RE: [ASFCS42] Proposed schedule for our next release

Will Chan Fri, 19 Apr 2013 14:59:26 -0700


> -----Original Message-----
> From: David Nalley [mailto:da...@gnsa.us]
> Sent: Thursday, April 18, 2013 6:41 PM
> To: dev@cloudstack.apache.org
> Subject: Re: [ASFCS42] Proposed schedule for our next release
> 
> On Thu, Apr 18, 2013 at 6:26 PM, Will Chan <will.c...@citrix.com> wrote:
> >
> > > -----Original Message-----
> > > From: Chip Childers [mailto:chip.child...@sungard.com]
> > > Sent: Monday, April 15, 2013 7:22 AM
> > > To: dev@cloudstack.apache.org
> > > Cc: cloudstack-...@incubator.apache.org
> > > Subject: Re: [ASFCS42] Proposed schedule for our next release
> > >
> > > On Thu, Apr 11, 2013 at 02:50:02PM -0700, Animesh Chaturvedi wrote:
> > > >
> > > > I want to call out my concern on technical debt we have
> > > > accumulated so
> > > far.
> > > >
> > > >  I did an analysis on JIRA bugs yesterday night PST on "Affects
> > > > Version = 4.1" and created since Dec 2012
> > > >
> > > > Total records : 429
> > > > Resolution Type (Invalid, Duplicate, Cannot reproduce etc.) : 87
> > > > (30 Blockers, 27 Critical, 27 Major, 4 Minor) Valid Defects  :
> > > > 429-87= 342 Fixed : 246 (60 Blockers, 70 Critical, 99 Majors) out
> > > > of which 217 were fixed since Feb Unresolved : 96 (1 Blocker, 8
> > > > Critical, 64 Major)
> > > >
> > > > With this data it looks like we have fixed 2/3 of valid defects in
> > > > little over
> > > 2 months and pretty much deferring around 1/3 rd of issues for
> > > future release.
> > > >
> > > > I also looked at overall backlog of bugs (Critical, Major and
> > > > Blockers only)
> > > as of 4/10/2013 - 10:0PM PST.
> > > >
> > > > 284 open (18 Blocker, 38 Critical, 228 Major) ; By Fix version
> > > >     -  Release 4.0.x and prior: 13
> > > >     -  4.1: 70
> > > >     -  4.2 : 97
> > > >     -  Future: 8
> > > >     -  No version: 107
> > > >
> > > > Looking at that we fixed 217 bugs in roughly 2 months during 4.1
> > > > cycle,
> > > fixing the backlog of bug  will probably take us 2 months.  Should
> > > we extend the 4.2 test cycle by 2 months [Original Schedule: 6/1 -
> > > 7/22, Extended
> > > Schedule: 6/1-9/22] to reduce the technical debt significantly?
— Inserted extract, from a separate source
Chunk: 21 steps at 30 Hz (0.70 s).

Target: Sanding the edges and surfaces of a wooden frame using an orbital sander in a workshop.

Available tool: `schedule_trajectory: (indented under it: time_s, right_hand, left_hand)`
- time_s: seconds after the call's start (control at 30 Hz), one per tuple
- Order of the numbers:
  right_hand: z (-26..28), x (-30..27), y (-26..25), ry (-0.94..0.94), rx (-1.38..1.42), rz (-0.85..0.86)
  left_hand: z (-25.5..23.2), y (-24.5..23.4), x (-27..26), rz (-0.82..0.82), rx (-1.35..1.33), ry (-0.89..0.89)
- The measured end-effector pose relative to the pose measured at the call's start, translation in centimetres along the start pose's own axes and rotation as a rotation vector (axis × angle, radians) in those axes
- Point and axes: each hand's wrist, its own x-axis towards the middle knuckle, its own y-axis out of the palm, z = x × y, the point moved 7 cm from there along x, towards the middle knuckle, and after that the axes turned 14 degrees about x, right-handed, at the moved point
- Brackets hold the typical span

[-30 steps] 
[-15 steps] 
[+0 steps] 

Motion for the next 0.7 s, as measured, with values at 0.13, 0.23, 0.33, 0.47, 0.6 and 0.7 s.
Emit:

I
> > > would like to hear how community wants to address technical debt.
> > > Based on the input and consensus I will publish the agreed schedule
> next week.
> > > >
> > > >
> > >
> > > I don't think that an extension of time changes bug counts really.
> > > IMO, we need to pull together to have some bug-fix focused effort
> > > applied to the code-base.  It's also another reason that I'm so big
> > > on making sure that automated tests come in with the new features.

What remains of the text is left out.